This is a bird's nest fungus - a kind of mushroom that looks like a bird's nest full of eggs.  More precisely, it's Cyathus novaezelandiae, photographed by +Steve Axford.

Why does it look like this?  It's a trick for spreading spores.  When rain hits the cup-shaped mushroom,  spores shoot out!

Like many fungi that grow on rotten logs, the bird's nest fungus has a complex life cycle.  There's the stage you see here, where it reproduces asexually via spores.  But there's also a sexual stage!

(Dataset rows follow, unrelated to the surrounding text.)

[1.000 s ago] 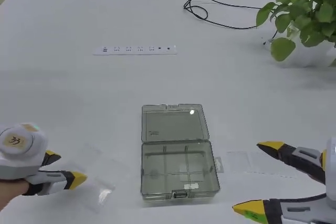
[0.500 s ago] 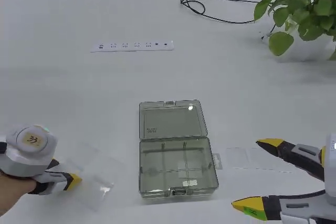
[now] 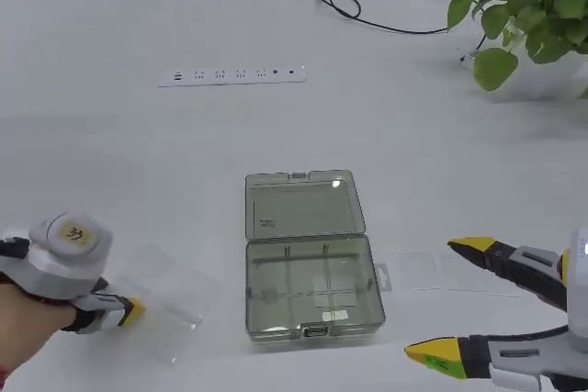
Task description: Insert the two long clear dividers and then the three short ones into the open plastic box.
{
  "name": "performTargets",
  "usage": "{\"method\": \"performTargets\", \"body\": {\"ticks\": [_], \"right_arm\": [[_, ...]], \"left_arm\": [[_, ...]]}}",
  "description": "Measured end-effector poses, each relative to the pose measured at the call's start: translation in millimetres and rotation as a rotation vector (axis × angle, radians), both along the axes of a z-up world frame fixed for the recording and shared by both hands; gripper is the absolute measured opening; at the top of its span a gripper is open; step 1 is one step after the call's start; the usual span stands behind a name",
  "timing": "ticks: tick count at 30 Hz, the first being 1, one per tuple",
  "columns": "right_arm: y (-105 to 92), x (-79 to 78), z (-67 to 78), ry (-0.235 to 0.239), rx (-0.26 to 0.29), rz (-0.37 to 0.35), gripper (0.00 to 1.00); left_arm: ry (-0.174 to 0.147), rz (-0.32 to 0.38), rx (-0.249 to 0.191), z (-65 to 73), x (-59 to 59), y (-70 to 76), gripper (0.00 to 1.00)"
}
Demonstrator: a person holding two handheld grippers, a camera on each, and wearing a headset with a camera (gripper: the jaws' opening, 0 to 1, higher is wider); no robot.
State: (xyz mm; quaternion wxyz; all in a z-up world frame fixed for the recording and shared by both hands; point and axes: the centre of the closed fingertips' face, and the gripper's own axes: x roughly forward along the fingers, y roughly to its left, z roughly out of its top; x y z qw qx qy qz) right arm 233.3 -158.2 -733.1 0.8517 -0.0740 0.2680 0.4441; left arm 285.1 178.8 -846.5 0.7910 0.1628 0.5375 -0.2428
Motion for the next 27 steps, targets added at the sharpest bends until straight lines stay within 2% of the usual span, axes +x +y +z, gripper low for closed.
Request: {"method": "performTargets", "body": {"ticks": [7, 14, 22, 27], "right_arm": [[0.9, -1.6, 0.7, -0.002, 0.000, 0.002, 0.86], [1.0, -4.5, 0.7, 0.000, -0.006, 0.006, 0.86], [6.6, -5.3, 4.2, -0.002, -0.008, 0.024, 0.84], [13.9, -2.8, 13.3, -0.005, 0.011, 0.031, 0.82]], "left_arm": [[0.039, 0.030, -0.011, 1.5, 1.1, 2.3, 0.32], [0.045, 0.058, -0.050, 2.6, -0.7, 1.9, 0.31], [0.036, 0.122, -0.139, 9.0, -3.4, -2.6, 0.30], [0.000, 0.162, -0.222, 23.2, -3.1, -11.0, 0.30]]}}
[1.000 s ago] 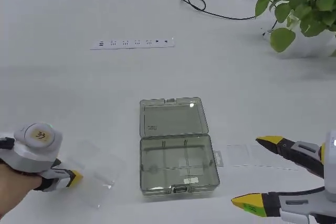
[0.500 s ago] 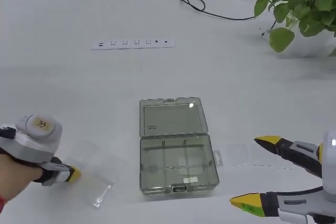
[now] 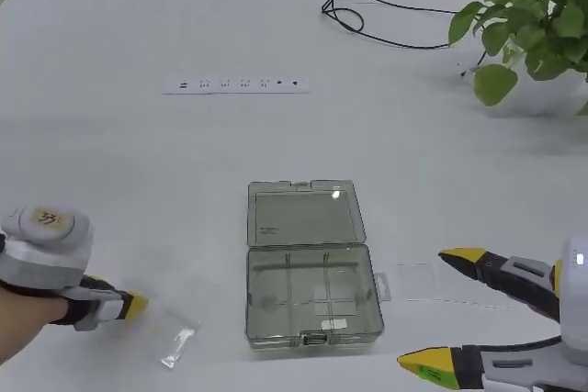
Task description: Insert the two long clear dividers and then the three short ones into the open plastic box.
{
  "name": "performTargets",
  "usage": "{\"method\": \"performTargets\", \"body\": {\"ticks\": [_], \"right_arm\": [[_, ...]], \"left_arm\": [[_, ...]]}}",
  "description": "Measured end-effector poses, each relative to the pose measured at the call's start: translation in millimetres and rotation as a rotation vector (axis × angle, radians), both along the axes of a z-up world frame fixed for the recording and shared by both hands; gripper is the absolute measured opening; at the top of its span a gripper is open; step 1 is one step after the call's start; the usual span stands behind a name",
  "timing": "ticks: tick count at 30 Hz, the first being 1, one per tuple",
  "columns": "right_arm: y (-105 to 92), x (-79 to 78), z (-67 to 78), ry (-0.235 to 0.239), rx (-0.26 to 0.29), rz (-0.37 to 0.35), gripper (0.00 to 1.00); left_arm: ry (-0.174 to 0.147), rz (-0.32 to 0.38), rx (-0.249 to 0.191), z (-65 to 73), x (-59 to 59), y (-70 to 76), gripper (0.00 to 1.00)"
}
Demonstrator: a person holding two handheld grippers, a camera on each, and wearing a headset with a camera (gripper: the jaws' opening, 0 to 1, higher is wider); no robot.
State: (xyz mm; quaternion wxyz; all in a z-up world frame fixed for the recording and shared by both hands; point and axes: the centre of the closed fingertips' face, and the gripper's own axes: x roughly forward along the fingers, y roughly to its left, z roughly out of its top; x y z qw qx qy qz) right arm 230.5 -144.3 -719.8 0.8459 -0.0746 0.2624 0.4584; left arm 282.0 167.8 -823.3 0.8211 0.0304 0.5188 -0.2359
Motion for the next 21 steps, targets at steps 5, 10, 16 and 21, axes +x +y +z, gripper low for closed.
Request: {"method": "performTargets", "body": {"ticks": [5, 10, 16, 21], "right_arm": [[13.4, 6.1, 18.7, -0.008, 0.056, -0.007, 0.76], [31.4, 11.9, 35.2, -0.012, 0.090, -0.011, 0.71], [53.7, 21.3, 57.7, 0.010, 0.185, -0.064, 0.60], [69.6, 31.8, 74.7, 0.046, 0.290, -0.132, 0.47]], "left_arm": [[-0.060, 0.054, -0.128, 25.0, 1.7, -21.9, 0.30], [-0.124, 0.082, -0.255, 54.1, 1.8, -50.4, 0.30], [-0.187, 0.083, -0.397, 88.9, -2.3, -93.9, 0.30], [-0.231, 0.055, -0.479, 112.9, -8.1, -128.9, 0.30]]}}
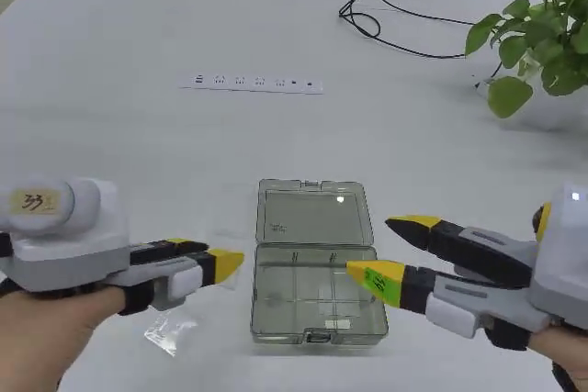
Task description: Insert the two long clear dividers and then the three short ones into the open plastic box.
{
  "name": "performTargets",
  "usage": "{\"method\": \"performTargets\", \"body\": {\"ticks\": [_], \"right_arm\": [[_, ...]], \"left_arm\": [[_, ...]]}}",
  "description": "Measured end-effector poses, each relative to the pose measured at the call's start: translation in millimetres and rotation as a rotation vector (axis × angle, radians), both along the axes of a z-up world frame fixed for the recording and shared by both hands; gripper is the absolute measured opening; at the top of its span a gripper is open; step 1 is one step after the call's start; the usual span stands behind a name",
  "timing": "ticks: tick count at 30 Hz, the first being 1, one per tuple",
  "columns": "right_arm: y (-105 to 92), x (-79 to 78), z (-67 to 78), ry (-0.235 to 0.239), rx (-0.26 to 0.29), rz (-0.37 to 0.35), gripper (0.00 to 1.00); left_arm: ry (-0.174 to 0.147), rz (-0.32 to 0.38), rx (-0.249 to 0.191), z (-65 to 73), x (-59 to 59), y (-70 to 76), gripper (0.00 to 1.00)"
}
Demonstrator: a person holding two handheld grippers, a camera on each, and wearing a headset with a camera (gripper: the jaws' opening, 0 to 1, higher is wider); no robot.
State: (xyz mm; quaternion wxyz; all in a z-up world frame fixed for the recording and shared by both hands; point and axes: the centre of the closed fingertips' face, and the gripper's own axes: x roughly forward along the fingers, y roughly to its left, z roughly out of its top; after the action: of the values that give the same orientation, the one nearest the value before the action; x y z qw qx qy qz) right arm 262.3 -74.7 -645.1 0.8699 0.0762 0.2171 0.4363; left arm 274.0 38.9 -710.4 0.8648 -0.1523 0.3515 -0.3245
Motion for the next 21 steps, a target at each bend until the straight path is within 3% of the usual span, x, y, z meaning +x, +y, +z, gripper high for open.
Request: {"method": "performTargets", "body": {"ticks": [5, 10, 13, 21], "right_arm": [[14.0, 5.6, -1.7, 0.055, 0.031, -0.045, 0.35], [22.7, 8.1, -3.7, 0.081, 0.045, -0.069, 0.27], [24.3, 8.9, -7.4, 0.104, 0.048, -0.081, 0.22], [27.8, 9.6, -11.9, 0.132, 0.049, -0.096, 0.13]], "left_arm": [[-0.056, -0.039, -0.061, 22.6, -7.3, -37.4, 0.30], [-0.092, -0.061, -0.075, 33.2, -8.7, -57.0, 0.30], [-0.115, -0.087, -0.056, 35.1, -9.4, -64.8, 0.30], [-0.134, -0.109, -0.037, 36.1, -9.7, -70.8, 0.30]]}}
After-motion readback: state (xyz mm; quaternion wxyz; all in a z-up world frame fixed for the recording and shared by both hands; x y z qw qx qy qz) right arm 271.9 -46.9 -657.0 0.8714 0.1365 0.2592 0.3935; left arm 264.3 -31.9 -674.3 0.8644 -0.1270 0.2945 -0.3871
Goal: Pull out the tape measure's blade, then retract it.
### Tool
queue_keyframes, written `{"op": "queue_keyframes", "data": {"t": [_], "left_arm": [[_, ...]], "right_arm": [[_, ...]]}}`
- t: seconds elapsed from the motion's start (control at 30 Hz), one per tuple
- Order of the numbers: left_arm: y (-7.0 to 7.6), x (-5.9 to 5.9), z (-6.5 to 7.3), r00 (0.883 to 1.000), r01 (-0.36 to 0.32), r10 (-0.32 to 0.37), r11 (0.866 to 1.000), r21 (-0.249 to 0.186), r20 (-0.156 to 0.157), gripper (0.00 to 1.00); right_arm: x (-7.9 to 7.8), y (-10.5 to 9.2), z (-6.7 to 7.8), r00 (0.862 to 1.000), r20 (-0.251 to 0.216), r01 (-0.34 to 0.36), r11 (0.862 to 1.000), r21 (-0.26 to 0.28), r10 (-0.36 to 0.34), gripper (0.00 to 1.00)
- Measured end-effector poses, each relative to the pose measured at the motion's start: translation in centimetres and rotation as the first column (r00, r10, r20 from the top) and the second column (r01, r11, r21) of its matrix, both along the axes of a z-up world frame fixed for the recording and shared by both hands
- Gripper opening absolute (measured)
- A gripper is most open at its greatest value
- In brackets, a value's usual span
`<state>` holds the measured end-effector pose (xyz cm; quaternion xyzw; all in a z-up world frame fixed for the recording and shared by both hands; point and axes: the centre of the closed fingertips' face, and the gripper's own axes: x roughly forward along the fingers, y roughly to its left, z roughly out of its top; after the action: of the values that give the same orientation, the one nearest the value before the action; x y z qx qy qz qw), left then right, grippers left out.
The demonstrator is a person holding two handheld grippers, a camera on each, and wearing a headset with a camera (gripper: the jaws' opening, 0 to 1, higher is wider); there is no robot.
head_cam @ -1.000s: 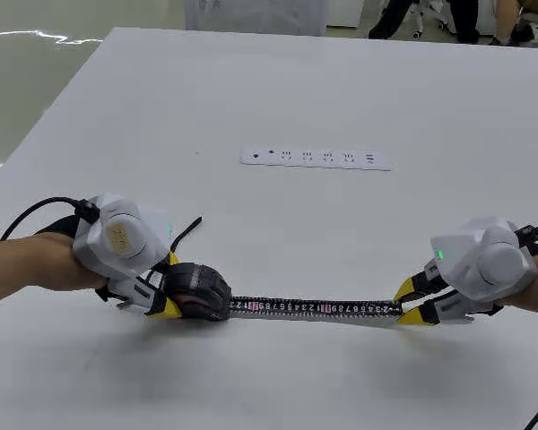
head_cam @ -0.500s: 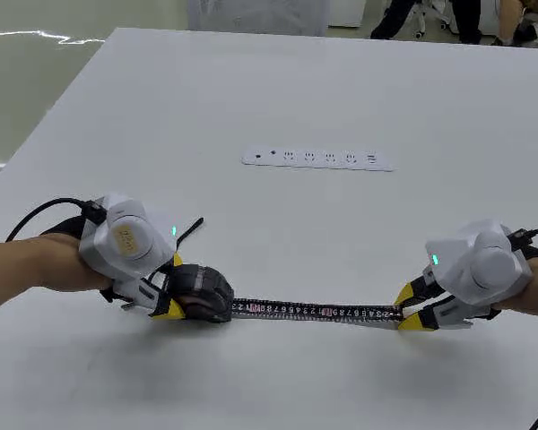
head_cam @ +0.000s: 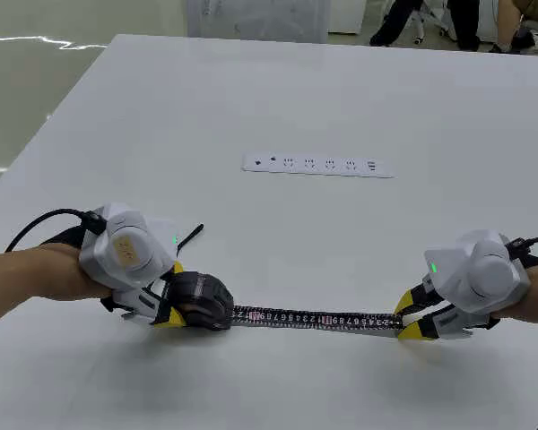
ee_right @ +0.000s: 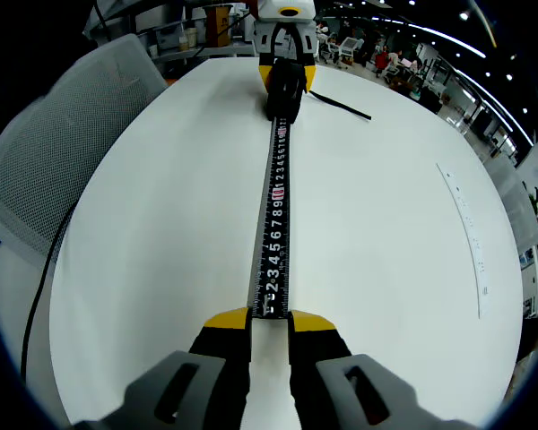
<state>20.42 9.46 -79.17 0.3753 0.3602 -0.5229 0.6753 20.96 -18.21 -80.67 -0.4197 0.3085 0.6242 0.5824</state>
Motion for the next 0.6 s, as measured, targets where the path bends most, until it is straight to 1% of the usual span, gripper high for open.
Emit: {"op": "queue_keyframes", "data": {"t": [0.03, 0.13, 0.2, 0.23, 0.3, 0.4, 0.43, 0.53, 0.6], "left_arm": [[-0.07, -0.05, -0.03, 1.000, -0.001, 0.001, 1.000, -0.005, -0.007, 0.29], [-0.11, -0.05, -0.11, 1.000, -0.004, 0.004, 1.000, -0.007, -0.012, 0.30], [0.11, -0.09, -0.47, 1.000, 0.011, -0.011, 1.000, 0.018, -0.003, 0.30], [0.12, -0.20, -0.65, 1.000, 0.016, -0.016, 1.000, 0.023, -0.004, 0.32], [0.06, -0.26, -0.65, 1.000, 0.009, -0.009, 1.000, 0.018, -0.008, 0.36], [0.11, -0.13, -0.67, 1.000, 0.001, -0.001, 1.000, 0.012, -0.003, 0.35], [0.12, -0.13, -0.66, 1.000, -0.001, 0.001, 1.000, 0.012, -0.003, 0.35], [0.09, -0.20, -0.44, 1.000, -0.009, 0.009, 1.000, 0.009, 0.002, 0.36], [0.20, -0.21, -0.19, 1.000, -0.022, 0.022, 1.000, 0.003, 0.007, 0.37]], "right_arm": [[-0.09, 0.07, 0.04, 1.000, 0.005, -0.011, 1.000, -0.003, 0.011, 0.15], [-0.09, 0.12, 0.06, 1.000, 0.007, -0.017, 1.000, -0.010, 0.017, 0.15], [-0.11, 0.12, 0.12, 1.000, 0.006, -0.016, 1.000, -0.010, 0.016, 0.15], [-0.07, 0.03, 0.03, 1.000, 0.008, -0.014, 1.000, -0.011, 0.014, 0.15], [-0.07, -0.01, 0.03, 1.000, 0.012, -0.011, 1.000, -0.010, 0.011, 0.15], [-0.01, 0.04, 0.12, 1.000, 0.023, 0.004, 1.000, -0.002, -0.004, 0.17], [0.19, -0.04, 0.10, 0.999, 0.033, 0.008, 1.000, -0.005, -0.008, 0.18], [0.31, -0.04, 0.12, 0.999, 0.042, 0.024, 1.000, -0.004, -0.023, 0.20], [0.56, -0.08, 0.16, 0.997, 0.053, 0.049, 0.999, 0.001, -0.049, 0.21]]}}
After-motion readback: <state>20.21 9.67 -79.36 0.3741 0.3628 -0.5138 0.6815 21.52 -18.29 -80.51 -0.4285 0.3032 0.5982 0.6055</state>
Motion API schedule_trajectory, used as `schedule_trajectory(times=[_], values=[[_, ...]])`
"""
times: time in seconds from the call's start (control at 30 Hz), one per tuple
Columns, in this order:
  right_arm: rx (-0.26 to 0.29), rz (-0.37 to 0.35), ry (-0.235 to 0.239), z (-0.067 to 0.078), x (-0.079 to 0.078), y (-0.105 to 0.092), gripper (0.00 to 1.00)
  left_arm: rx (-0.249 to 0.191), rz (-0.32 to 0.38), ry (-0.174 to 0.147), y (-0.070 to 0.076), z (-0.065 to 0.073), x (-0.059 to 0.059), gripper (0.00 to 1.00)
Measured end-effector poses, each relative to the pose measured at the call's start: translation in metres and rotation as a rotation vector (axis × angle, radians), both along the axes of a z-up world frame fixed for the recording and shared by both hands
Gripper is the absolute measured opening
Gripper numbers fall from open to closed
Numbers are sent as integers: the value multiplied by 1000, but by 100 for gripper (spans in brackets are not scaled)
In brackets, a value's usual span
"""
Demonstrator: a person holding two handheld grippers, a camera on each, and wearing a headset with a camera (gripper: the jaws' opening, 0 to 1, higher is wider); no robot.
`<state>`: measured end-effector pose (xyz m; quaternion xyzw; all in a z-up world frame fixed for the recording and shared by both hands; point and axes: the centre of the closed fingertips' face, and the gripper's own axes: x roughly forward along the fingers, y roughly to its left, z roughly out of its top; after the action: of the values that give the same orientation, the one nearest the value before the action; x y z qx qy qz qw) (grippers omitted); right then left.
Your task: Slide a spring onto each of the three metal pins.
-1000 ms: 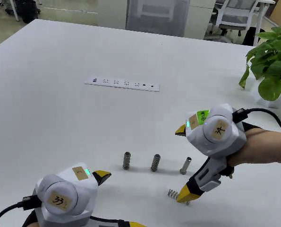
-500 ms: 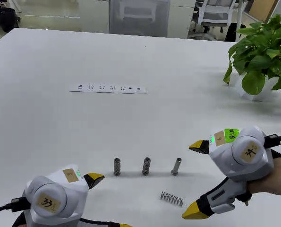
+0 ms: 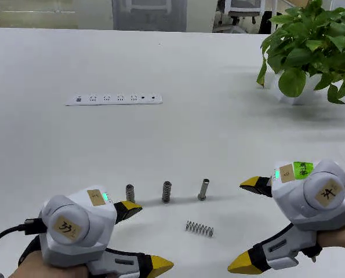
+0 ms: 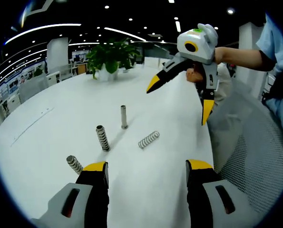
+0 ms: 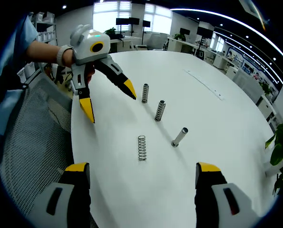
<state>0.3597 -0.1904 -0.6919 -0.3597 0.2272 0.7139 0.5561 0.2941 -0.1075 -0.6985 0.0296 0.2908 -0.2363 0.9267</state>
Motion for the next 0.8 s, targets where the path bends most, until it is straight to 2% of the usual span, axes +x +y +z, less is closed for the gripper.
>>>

Spores germinate and grow into branching filaments called hyphae, pushing out like roots into the rotting wood.  As these filaments grow, they form a network called a mycelium.  These come in several different sexes, or mating compatibility groups.  When hyphae of different mating compatibility groups meet each other, they fuse and form a new mycelium that combines the genes of both.  After a while, these new mycelia may enter the stage where they grow into the mushrooms you see here.   Then they reproduce asexually using spores!

It's complicated, and I don't fully understand it.   You can read more here:

https://en.wikipedia.org/wiki/Nidulariaceae

Nidulariacaeae is the family that contains this particular bird's-nest fungus, and many others. 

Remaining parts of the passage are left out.